::: SUPPLIED MATERIAL
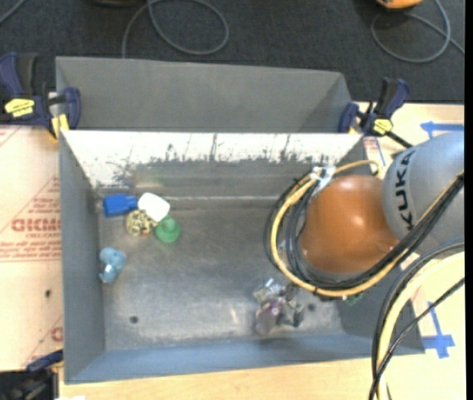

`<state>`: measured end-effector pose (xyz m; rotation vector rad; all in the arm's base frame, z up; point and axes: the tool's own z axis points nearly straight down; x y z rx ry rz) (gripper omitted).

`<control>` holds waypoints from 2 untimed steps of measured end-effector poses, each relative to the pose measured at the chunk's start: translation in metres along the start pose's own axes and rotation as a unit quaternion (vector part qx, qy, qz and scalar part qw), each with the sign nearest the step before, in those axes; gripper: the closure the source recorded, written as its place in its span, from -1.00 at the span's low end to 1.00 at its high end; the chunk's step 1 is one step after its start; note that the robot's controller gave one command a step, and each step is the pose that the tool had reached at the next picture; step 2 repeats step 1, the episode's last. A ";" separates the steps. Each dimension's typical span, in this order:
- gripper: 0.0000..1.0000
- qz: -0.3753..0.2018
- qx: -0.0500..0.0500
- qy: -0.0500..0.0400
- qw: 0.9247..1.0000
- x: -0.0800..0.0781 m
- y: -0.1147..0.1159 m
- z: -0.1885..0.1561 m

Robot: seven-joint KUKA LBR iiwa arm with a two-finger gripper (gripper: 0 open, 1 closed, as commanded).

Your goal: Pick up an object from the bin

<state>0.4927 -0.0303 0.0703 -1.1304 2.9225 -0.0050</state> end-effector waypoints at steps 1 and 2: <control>1.00 0.001 0.001 -0.002 1.000 -0.004 0.004 -0.131; 1.00 0.001 0.001 -0.002 1.000 -0.004 0.004 -0.131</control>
Offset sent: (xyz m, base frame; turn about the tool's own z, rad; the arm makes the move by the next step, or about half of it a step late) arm 0.0000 0.0000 0.0000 0.0000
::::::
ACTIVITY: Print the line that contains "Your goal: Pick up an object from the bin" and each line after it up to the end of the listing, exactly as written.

EXERCISE ANSWER:
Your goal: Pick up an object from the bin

<state>0.4927 -0.0303 0.0703 -1.1304 2.9225 -0.0050</state> end-effector waypoints at steps 1 and 2: <control>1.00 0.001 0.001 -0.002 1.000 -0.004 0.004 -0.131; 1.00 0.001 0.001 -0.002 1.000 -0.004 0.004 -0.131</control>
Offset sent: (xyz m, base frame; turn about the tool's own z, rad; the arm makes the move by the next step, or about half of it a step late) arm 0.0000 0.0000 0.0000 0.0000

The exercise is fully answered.